Need to level up your analysis skills? The best way is to get your hands dirty with actual data. But let's face it , sitting through the overused Titanic dataset won't exactly peak your interest.
That's why I've compiled a list of really interesting datasets you can dig into. Each of them has a couple of questions to consider in order to guide your analysis.
Coffee Shop's Sales Data
It’s the perfect dataset to put on your business analyst hat and find the patterns that could help a real coffee shop boost its profits.
Here are some questions you can answer with your EDA:
When are the peak business hours? .
What are the best-selling coffee drinks?
How do sales trends differ between weekdays and weekends? Is Monday a high-traffic day, or does the weekend bring in more customers?
Does demand change with the seasons?
What is the preferred payment method? Understanding the split between cash and card payments can inform decisions about payment processing systems.
The Sweet Science of Chocolate Bar Ratings
This dataset contains expert ratings of over 1,700 individual chocolate bars, including their origin, cocoa percentage, and the variety of bean used.
Here are some questions you can answer with your EDA:
Which countries of bean origin consistently produce the highest-rated chocolate? Is there a difference between where the beans are grown and where the bar is made?
What is the relationship between cocoa percentage and the chocolate's rating?
Which companies produce the most highly-rated chocolate bars?
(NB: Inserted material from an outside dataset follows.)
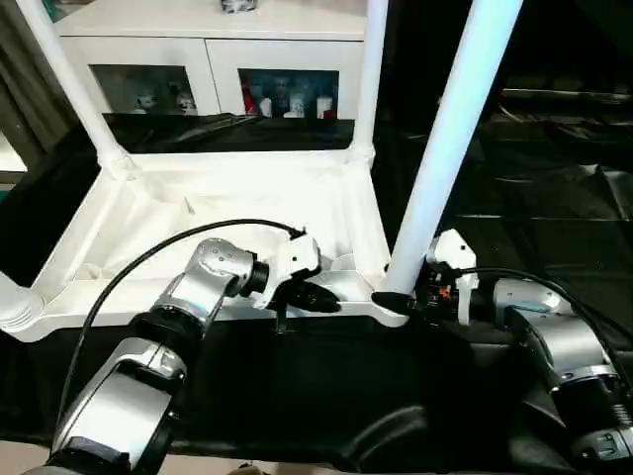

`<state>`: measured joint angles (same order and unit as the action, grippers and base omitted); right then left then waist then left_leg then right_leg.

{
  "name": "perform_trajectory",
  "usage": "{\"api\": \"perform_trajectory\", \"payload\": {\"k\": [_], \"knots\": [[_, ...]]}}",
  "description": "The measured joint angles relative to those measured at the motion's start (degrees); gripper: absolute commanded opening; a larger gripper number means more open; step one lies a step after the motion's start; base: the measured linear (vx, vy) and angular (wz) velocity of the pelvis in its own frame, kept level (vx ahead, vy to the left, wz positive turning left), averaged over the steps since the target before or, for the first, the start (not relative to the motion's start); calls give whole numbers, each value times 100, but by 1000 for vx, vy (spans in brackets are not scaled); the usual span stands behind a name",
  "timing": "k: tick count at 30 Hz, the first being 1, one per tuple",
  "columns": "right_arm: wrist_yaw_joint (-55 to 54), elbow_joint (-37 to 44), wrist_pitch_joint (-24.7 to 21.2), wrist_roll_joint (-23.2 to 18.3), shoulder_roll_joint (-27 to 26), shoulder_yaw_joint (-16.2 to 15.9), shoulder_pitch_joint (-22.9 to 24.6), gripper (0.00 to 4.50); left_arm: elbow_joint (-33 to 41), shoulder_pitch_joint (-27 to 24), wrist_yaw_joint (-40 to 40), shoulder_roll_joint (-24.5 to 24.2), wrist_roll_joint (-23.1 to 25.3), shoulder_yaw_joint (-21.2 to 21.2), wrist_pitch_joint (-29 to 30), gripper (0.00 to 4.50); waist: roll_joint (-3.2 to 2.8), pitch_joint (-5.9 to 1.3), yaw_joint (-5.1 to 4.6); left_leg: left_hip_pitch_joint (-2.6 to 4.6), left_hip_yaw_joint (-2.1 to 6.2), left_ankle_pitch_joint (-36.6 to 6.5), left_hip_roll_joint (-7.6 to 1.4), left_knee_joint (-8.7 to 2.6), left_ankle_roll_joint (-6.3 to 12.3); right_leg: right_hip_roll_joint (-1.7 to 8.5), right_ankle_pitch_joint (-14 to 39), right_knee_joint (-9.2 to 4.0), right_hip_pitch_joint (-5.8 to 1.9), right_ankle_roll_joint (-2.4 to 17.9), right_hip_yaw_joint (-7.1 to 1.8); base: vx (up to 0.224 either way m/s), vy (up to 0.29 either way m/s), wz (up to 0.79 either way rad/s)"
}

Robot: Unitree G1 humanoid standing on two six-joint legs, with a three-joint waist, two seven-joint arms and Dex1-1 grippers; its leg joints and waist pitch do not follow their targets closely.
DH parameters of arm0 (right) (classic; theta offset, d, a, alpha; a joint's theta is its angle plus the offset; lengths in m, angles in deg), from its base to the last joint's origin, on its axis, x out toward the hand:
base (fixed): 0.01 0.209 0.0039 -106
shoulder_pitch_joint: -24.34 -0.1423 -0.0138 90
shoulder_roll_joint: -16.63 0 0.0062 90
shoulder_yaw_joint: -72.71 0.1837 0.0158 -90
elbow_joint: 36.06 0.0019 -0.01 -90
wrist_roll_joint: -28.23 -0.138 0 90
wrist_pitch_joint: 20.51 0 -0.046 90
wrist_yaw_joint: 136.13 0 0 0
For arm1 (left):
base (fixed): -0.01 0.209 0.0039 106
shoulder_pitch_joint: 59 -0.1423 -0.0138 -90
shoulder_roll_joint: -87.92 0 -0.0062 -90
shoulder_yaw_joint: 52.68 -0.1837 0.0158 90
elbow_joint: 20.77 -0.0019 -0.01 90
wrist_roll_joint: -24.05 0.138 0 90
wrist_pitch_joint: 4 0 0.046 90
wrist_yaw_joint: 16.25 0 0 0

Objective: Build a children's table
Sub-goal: Rotate leg to tighten

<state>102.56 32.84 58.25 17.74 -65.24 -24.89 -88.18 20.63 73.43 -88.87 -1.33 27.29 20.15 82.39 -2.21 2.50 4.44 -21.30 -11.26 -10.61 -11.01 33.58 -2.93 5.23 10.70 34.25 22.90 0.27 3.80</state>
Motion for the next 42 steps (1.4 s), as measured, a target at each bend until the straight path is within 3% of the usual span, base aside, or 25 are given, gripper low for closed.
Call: {"api": "perform_trajectory", "payload": {"k": [5,10,19,21,23,25,28,37,42], "knots": [[-929,-393,84,46,-460,243,-121,249,-74,2,637,148,67,152,188,0,0,0,-95,18,-1,-15,2,4,-27,0,-6,12,-13,8,-6,0,0,0],[-3223,-1028,179,214,-1410,808,-469,248,-149,42,2097,737,113,368,685,0,-4,-4,-211,24,-2,-13,10,7,-30,4,-11,9,-15,15,-13,0,0,0],[-4897,-1699,485,453,-1962,1088,-914,246,-37,-32,3439,1485,250,473,1070,0,-10,-34,-221,28,-1,-13,11,0,-29,4,-11,-14,-36,11,-10,0,0,0],[-4901,-1730,575,460,-1969,1100,-911,246,-1,-45,3473,1493,290,456,1066,0,-7,-34,-223,26,-1,-13,12,1,-28,4,-10,-20,-38,10,-10,0,0,0],[-4850,-1740,632,448,-1971,1122,-901,312,12,-45,3464,1464,288,421,1038,0,-5,-32,-225,24,-1,-14,12,1,-28,4,-10,-22,-36,10,-10,0,0,0],[-4747,-1759,676,456,-1969,1113,-894,313,21,-46,3440,1414,288,377,984,0,-2,-30,-229,21,-1,-14,11,-1,-28,4,-10,-21,-32,10,-9,0,0,0],[-4339,-1733,639,460,-1804,972,-886,351,47,-46,3261,1240,309,361,921,0,1,-27,-242,18,-1,-13,11,-5,-28,4,-12,-15,-22,8,-8,0,0,0],[-1872,-737,265,338,-565,317,-378,351,76,-100,1838,522,134,266,398,0,10,-20,-233,-7,0,4,0,-11,2,-4,-12,-16,11,-13,0,0,0,0],[-696,-106,136,110,69,46,-41,351,132,-109,775,158,-27,168,272,0,15,-14,-131,-8,-3,2,0,-8,1,-1,-12,-18,11,-13,-1,0,0,0]]}}
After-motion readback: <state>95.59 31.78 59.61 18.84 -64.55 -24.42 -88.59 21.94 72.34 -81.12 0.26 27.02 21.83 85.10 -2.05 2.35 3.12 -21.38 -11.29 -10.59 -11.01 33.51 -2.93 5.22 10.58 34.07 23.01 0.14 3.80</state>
Do they specialize in a particular type of bean or origin?
How do ingredients like vanilla, lecithin, or salt affect the final rating of a chocolate bar?
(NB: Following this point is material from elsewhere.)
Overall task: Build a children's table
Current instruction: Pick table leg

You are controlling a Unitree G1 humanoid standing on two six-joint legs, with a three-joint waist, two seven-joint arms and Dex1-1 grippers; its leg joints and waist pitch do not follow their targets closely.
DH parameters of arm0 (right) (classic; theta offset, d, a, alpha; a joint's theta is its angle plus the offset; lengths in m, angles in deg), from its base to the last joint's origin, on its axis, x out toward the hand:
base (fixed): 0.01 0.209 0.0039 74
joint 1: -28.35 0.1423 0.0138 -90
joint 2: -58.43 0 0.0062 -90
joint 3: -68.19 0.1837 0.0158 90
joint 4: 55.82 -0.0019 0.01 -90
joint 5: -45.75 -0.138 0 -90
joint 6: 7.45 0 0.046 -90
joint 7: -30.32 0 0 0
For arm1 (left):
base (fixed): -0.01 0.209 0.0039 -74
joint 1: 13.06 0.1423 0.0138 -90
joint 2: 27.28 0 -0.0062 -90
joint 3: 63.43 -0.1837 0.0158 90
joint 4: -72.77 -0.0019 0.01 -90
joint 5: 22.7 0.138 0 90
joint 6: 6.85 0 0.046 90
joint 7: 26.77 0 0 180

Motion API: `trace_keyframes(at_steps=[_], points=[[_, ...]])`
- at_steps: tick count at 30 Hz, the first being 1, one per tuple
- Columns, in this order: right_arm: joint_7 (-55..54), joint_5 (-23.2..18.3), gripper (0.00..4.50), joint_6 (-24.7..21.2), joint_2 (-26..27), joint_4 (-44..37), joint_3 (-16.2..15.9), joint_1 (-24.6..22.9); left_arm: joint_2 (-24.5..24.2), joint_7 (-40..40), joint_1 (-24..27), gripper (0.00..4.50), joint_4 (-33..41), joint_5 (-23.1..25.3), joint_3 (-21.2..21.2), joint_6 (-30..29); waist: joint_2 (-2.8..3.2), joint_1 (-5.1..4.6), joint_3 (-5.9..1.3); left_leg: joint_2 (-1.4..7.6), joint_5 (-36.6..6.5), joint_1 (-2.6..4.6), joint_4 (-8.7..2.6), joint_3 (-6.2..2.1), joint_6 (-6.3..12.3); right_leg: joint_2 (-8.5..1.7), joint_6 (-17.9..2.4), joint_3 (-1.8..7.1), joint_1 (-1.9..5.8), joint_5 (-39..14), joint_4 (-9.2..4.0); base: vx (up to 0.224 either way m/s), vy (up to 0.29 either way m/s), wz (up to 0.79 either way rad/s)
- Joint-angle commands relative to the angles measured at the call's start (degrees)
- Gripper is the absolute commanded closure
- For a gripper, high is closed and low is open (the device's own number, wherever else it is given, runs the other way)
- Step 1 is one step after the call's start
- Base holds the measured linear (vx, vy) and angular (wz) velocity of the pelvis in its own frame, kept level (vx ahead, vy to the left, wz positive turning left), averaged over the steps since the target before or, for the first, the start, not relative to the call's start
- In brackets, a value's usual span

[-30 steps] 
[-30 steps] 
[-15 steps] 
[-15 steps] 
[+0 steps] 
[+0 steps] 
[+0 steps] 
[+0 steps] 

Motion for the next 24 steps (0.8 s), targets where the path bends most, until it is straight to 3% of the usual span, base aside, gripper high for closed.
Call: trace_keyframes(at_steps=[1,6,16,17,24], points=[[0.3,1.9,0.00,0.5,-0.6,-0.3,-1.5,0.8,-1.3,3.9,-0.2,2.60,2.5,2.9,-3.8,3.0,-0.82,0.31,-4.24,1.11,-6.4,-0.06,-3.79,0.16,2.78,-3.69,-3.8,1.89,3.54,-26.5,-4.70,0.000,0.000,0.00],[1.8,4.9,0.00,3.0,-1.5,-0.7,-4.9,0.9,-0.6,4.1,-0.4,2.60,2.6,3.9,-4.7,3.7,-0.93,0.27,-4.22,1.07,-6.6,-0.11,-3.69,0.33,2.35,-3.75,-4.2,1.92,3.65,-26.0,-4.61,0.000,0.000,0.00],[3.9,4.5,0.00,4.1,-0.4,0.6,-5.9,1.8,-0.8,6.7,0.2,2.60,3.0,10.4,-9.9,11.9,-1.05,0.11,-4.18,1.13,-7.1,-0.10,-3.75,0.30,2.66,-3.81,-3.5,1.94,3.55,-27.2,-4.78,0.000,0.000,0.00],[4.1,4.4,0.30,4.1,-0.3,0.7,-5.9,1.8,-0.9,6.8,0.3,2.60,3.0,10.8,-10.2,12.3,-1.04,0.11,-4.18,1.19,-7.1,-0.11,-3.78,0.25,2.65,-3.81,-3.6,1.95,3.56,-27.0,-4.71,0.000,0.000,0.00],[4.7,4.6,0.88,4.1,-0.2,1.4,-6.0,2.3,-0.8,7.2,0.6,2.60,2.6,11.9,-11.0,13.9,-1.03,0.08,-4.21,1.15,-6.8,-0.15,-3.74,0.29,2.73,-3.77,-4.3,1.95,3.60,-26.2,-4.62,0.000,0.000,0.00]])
Screen-Time of kids in India
This dataset provides a comprehensive view of children's screen time, connecting their usage habits directly to potential health outcomes and environmental factors.
Here are some questions you can answer with your EDA:
What are the most commonly reported Health_Impacts? Is there a strong correlation between the Avg_Daily_Screen_Time_hr and the likelihood of reporting a specific health impact like "eye strain" or "sleep issues"?
Does the Primary_Device used have an impact on the total screen time or the reported health effects?
The Learning Balance: What is the average Educational_to_Recreational_Ratio? Does this ratio differ by Age?
Urban vs. Rural Divide: How does the Avg_Daily_Screen_Time_hr differ between children in Urban_or_Rural areas?
Gender Dynamics: Are there any noticeable differences in the average screen time, primary device choice, or the educational-to-recreational ratio between genders?
Board Games Geek Dataset
This dataset contains information on over 20,000 board games, including their complexity , average rating, recommended number of players, and categories (like 'Strategy' or 'Party').
Here are some questions you can answer with your EDA:
Do more complex ("heavy") games receive higher or lower ratings on average?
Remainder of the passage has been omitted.